O transtorno do déficit de atenção (TDAH) é certamente um dos temas mais polêmicos da psiquiatria. Uma da críticas mais freqüentes ao tratamento medicamentoso é a ausência de comprovação biológica da origem dos sintomas. Agora, porém, uma mega-análise publicada em 2017 na revista The Lancet Psychiatry chama a atenção pelos resultados, que sugerem que o cérebro de indivíduos com sintomas de TDAH apresentam diferenças em relação ao de pessoas sem o diagnóstico – mais especificamente, difere pelo volume reduzido de algumas
estruturas subcorticais do cérebro, o que de alguma forma poderia se entendido como marcadores biológicos para os comportamentos característicos do TDHA.

Algumas das estruturas identificadas com volume comparativamente reduzido foram amígdala, o núcleo accumbens e o hipocampo. A amígdala, por exemplo, tem papel crucial no processamento das emoções, como mostram estudos anteriores. Já o núcleo accumbens é
uma estrutura importante do sistema de recompensa do cérebro. O hipocampo por sua vez tem papel comprovado na formação de memórias. O estudo detectou também menor volume intracranial nos indivíduos com TDH.

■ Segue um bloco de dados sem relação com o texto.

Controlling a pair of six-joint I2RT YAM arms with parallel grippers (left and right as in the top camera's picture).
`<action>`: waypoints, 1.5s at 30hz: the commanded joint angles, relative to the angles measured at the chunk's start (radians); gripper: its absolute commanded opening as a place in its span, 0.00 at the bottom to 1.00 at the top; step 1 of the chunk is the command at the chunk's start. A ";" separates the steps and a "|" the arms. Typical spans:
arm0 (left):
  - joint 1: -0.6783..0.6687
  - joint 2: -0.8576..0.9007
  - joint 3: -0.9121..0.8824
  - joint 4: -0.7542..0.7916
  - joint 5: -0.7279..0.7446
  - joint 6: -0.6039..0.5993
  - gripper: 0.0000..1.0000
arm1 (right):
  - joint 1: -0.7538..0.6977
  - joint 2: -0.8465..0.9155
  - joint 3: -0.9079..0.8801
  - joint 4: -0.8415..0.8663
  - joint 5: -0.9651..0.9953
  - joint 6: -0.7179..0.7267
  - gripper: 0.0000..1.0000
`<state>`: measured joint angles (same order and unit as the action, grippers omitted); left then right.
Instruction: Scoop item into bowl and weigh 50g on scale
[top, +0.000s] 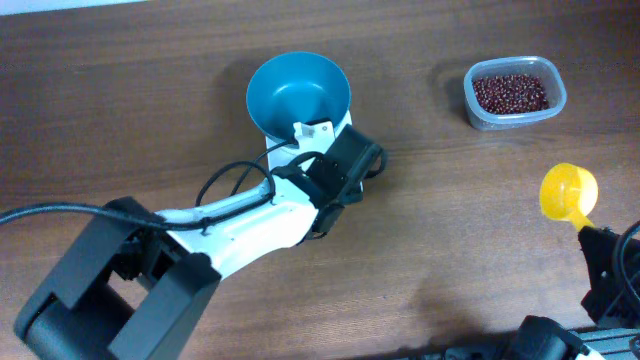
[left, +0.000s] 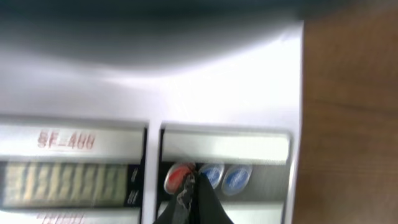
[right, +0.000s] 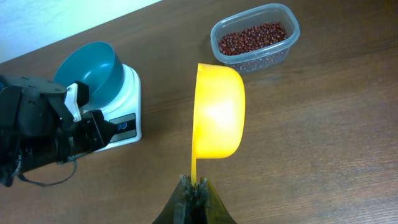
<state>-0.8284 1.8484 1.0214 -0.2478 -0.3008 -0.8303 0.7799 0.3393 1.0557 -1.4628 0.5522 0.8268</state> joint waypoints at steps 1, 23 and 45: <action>0.003 -0.122 -0.015 -0.134 0.087 -0.005 0.00 | 0.005 -0.002 0.010 -0.001 -0.001 -0.008 0.05; 0.583 -0.638 -0.015 -0.173 -0.402 0.147 0.05 | 0.005 0.159 -0.003 0.283 0.384 0.169 0.04; 0.583 -0.642 0.307 -0.790 0.552 0.986 0.39 | -0.492 0.611 0.006 0.660 -0.026 -0.098 0.04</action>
<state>-0.2489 1.2140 1.3140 -0.9951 0.1104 0.0444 0.3195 0.9463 1.0531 -0.8154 0.5762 0.7479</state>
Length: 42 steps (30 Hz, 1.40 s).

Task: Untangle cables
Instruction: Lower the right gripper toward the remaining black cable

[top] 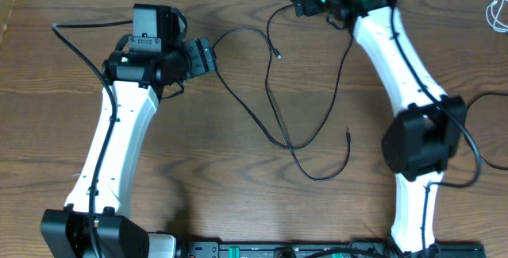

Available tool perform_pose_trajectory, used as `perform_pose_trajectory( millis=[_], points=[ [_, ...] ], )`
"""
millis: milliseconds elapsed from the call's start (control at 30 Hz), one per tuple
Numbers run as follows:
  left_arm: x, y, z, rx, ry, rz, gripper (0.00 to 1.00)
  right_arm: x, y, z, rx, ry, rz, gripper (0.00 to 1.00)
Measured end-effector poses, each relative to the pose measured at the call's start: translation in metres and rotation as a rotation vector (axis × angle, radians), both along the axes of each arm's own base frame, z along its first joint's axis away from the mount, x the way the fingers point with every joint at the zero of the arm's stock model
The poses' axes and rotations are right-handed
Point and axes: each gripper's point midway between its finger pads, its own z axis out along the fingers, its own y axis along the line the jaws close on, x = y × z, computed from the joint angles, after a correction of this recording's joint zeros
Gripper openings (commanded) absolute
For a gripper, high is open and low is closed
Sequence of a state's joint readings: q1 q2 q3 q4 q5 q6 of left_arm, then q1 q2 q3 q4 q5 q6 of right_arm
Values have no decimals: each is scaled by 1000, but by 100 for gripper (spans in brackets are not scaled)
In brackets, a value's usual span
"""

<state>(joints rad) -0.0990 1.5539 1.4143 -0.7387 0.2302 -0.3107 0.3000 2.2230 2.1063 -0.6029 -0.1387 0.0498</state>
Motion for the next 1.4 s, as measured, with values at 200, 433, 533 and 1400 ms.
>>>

Foram analisadas imagens do cérebro de indivíduos de 4 a 63 anos, cerca de metade deles com diagnóstico de TDAH; os demais, sem o diagnóstico. Esses registros pertencem ao banco de neuroimagens do ENIGMA ADHD Working Group, grupo de colaboração internacional que reúne dados de neuroimagem captados por meio da tecnologia da ressonância magnética funcional, por diferentes grupos de pesquisa de mais de dez países que
seguem, segundo os autores, protocolos padronizados de processamento e de análise.

Este foi o maior estudo de TDAH com o neuroimagens já realizado até então. No artigo publicado, os autores afirmam que os estudos prévios que descartaram a presença de alterações biológicas em indivíduos com TDAH se utilizaram de amostras de tamanhos
insuficientes e de métodos muito heterogêneos, de maneira que oferecem dados pouco robustos sobre a presença ou não de bases neurobiológicas para o TDAH.

Os dados encontrados contradizem também a hipótese, sugerida por estudos anteriores, de que alterações do cérebro de indivíduos com TDAH poderia ser efeito de medicação.
Obviamente os resultados não permitem falar em uma comprovação biológica irrefutável para o TDAH, mas abre novos caminhos para análises futuras e também para
pesquisa de participação de estruturas específicas ou de grupos de estruturas que possam estar envolvidos na origem do transtorno.